The division is not strategic. It is necessary.
The Island as Condition—and Constraint
Like many Azorean artists, Susana’s work is shaped not only by internal landscapes, but by the external conditions of insularity.
Her reflections on the region’s air connectivity—particularly the contraction of routes and services—are not framed as policy critique alone, but as lived experience. The reduction of mobility, she suggests, is also a reduction of exchange: cultural, human, emotional.
“We are being isolated,” she says.
It is a sentence that resonates beyond logistics. Isolation, for an artist, is both condition and risk. It can foster introspection—but it can also limit circulation, recognition, dialogue.

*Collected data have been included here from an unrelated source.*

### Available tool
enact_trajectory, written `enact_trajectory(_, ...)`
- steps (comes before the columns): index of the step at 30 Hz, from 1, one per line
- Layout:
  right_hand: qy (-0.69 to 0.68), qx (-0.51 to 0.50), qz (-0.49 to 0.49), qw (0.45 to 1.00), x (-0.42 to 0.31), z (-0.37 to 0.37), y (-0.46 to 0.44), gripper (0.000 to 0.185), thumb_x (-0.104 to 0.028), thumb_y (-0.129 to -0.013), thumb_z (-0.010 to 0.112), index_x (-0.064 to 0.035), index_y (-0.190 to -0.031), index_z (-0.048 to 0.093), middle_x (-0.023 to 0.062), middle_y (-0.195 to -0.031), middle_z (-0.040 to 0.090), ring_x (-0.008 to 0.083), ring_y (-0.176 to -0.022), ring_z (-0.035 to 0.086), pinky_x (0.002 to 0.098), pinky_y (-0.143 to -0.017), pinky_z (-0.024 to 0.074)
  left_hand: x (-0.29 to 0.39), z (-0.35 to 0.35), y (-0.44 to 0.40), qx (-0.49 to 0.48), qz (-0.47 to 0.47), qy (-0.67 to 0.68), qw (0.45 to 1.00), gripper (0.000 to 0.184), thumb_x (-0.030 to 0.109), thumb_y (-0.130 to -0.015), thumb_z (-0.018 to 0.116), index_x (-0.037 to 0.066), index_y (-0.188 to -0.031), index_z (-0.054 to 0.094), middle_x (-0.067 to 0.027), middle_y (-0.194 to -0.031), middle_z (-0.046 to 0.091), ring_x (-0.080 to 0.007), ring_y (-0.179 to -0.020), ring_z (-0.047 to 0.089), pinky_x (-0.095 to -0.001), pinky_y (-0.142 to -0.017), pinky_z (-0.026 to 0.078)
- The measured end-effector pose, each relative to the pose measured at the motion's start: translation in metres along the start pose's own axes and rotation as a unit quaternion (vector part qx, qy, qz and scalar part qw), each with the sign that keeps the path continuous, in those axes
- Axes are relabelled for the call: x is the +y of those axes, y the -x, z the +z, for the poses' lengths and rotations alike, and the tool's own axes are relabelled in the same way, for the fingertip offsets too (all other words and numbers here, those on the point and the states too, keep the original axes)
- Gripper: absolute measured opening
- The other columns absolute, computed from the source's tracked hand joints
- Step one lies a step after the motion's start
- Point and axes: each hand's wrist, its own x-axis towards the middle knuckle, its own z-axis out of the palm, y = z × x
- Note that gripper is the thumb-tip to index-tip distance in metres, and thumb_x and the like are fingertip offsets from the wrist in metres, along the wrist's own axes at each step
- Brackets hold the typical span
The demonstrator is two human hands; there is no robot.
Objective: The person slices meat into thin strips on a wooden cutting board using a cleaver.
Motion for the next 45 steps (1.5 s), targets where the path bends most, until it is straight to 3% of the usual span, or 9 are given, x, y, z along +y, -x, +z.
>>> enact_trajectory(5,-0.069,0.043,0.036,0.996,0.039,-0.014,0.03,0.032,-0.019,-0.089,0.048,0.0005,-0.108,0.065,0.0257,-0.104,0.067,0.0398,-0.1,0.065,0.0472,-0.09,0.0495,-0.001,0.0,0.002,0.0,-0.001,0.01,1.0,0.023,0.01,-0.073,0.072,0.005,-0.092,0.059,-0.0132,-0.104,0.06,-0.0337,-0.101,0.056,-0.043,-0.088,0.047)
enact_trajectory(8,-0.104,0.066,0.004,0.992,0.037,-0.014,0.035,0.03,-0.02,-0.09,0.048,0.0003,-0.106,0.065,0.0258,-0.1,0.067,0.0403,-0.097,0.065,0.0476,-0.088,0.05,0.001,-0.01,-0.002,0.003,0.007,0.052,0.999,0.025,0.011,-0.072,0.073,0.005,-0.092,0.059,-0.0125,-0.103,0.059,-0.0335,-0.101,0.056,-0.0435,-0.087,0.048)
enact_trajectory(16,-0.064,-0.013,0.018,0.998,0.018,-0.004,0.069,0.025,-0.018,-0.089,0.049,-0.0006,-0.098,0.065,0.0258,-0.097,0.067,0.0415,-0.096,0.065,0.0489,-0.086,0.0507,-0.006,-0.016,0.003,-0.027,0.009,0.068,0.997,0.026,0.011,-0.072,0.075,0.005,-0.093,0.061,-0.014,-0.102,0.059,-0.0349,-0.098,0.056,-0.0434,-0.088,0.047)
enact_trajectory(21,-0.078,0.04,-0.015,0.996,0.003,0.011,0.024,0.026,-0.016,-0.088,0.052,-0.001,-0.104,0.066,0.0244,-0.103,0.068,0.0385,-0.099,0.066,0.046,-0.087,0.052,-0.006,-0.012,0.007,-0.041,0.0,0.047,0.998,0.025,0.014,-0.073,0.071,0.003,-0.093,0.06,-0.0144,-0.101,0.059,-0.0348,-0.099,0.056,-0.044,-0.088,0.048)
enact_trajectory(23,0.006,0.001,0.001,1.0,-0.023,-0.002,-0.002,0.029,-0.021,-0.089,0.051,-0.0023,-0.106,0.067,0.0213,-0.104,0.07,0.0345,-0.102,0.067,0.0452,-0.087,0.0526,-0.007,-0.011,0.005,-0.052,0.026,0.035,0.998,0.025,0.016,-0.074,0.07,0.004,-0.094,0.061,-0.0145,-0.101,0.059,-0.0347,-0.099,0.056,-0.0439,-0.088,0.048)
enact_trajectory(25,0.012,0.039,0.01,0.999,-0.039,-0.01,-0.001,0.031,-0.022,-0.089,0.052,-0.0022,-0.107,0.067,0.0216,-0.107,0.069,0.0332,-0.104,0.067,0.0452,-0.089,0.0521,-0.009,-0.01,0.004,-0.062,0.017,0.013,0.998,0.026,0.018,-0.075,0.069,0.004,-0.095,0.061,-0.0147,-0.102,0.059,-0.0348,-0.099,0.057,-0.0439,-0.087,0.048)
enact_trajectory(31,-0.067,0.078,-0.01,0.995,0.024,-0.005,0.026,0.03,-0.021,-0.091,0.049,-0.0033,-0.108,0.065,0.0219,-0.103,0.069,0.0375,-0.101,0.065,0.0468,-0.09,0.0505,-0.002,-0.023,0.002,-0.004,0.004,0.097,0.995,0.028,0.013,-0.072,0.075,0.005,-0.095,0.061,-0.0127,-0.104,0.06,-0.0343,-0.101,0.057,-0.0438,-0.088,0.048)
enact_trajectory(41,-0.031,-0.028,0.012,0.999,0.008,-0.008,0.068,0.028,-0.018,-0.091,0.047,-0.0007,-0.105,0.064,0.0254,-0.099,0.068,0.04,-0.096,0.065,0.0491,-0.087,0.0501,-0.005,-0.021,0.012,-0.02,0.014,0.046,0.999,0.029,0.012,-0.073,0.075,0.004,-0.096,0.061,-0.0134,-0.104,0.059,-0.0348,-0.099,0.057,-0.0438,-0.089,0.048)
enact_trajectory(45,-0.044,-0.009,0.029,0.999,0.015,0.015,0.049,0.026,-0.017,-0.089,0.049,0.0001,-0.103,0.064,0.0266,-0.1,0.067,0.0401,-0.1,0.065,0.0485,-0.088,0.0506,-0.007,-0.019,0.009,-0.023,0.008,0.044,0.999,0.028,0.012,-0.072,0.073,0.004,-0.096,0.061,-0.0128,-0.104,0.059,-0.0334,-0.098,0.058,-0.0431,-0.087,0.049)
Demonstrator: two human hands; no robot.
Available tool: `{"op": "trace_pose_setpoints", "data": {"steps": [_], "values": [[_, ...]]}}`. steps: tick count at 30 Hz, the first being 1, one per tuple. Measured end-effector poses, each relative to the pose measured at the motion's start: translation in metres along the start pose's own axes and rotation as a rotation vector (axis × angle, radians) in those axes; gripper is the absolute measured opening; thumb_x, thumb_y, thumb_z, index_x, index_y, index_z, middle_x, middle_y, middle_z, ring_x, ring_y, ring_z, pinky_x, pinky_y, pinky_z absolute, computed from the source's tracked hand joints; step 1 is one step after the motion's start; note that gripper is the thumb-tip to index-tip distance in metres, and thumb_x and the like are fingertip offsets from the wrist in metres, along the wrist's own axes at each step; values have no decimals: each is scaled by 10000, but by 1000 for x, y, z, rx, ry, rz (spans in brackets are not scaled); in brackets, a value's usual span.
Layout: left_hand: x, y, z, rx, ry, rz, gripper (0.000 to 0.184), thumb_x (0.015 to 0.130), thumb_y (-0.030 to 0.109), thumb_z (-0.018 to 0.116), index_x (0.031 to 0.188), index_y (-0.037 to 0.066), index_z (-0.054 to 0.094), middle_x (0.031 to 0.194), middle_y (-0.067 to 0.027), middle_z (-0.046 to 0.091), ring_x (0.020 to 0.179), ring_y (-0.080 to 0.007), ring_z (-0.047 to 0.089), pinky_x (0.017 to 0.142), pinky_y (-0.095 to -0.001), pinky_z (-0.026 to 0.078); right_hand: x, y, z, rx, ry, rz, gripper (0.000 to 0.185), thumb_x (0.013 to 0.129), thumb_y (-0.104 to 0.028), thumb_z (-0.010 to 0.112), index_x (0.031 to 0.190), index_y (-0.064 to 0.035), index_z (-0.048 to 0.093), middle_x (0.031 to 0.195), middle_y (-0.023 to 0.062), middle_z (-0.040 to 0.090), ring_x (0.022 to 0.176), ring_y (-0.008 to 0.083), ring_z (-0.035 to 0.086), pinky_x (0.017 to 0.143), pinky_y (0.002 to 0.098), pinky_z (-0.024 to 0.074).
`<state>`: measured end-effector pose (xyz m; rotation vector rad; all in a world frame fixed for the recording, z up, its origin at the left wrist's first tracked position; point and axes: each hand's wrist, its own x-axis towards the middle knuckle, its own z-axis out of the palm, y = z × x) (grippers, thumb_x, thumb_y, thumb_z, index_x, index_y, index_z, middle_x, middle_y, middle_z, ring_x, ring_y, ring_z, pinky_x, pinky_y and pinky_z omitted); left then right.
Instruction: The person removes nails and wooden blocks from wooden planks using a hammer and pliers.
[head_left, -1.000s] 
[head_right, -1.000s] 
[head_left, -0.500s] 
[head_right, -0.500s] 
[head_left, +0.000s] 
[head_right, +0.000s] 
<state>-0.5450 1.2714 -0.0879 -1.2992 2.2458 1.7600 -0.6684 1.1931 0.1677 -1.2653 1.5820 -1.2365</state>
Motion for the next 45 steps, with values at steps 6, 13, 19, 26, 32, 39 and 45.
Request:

Her own trajectory reflects this paradox. Thirteen years spent outside the Azores. Exhibitions abroad, including in places as distant as Pakistan. A return to São Miguel during the pandemic, followed by the slow, often frustrating process of reintroducing her work to a local context that does not always recognize it.
There is disappointment, but no resignation.
The Silence of Institutions, the Noise of Persistence
One of the recurring motifs in her testimony is invisibility.
Not the absence of work, but the absence of recognition. The sense that institutions tasked with cultural stewardship do not always know—or seek to know—the artists within their own geography.
It is a quiet critique, but a sharp one.
And yet, she resists the temptation of victimhood. To be an artist, she insists, is also to pursue, to propose, to insist on one’s presence in spaces that do not immediately open.
Still, the imbalance remains.
Opportunities are often self-initiated. Exposure uneven. The local market, in her view, remains hesitant—reluctant to engage with what is unfamiliar, to step beyond comfort into curiosity.
“It is all very labeled,” she observes. “We need to tear those labels apart, little by little.”
Music as Theatre, Theatre as Possibility
If sculpture anchors her in the physical, music allows her to imagine expansively.
Her vision for live performance is unmistakably theatrical: orchestras, scenography, layered visual narratives.
And yet, reality intervenes. Limited opportunities to perform constrain the evolution of that vision. A single concert since the album’s release. Scattered contacts. Modest reception.
Still, she adapts.
A self-produced “tiny desk”-style concert is in preparation—an act of creative autonomy in the absence of institutional platforms.
If there is no stage, one must be built.
Influence Without Imitation
Susana resists fixed references, yet traces of influence surface in her reflections.
The spectral atmosphere of David Lynch, the vocal intimacy of Leonard Cohen, the theatricality of Queen, the emotional depth of Etta James, the shifting architectures of Pink Floyd.
These are not influences to be replicated, but coordinates—points in a constellation that she navigates without settling.
Each song, she suggests, carries its own lineage.
The Ethics of Curiosity
Perhaps the most resonant thread in the interview is not about medium, or career, or even recognition.
It is about curiosity.
An insistence that art must be approached not as something to be judged at a distance, but as something to be experienced—repeatedly, patiently, without immediate comprehension.
“I go to consume art,” she says, using the word not in its transactional sense, but in its most visceral one: to absorb, to ingest, to allow oneself to be changed.
It is a philosophy that resists both indifference and immediacy.
Art, in this view, is not there to be liked. It is there to be encountered.
The Beauty of the Fracture
At the end of the conversation, a phrase emerges that feels less like an answer than a credo:
“There is always something beautiful—even in the grotesque.”
It is a statement that gathers everything that came before it.
The burned wood. The divided self. The voice that refuses silence.
The body that resists. The island that isolates and shelters in equal measure.
In Susana Aleixo Lopes, art is not resolution. It is persistence.
A way of remaining in the fracture without closing it.
A way of becoming two— so as not to disappear into one.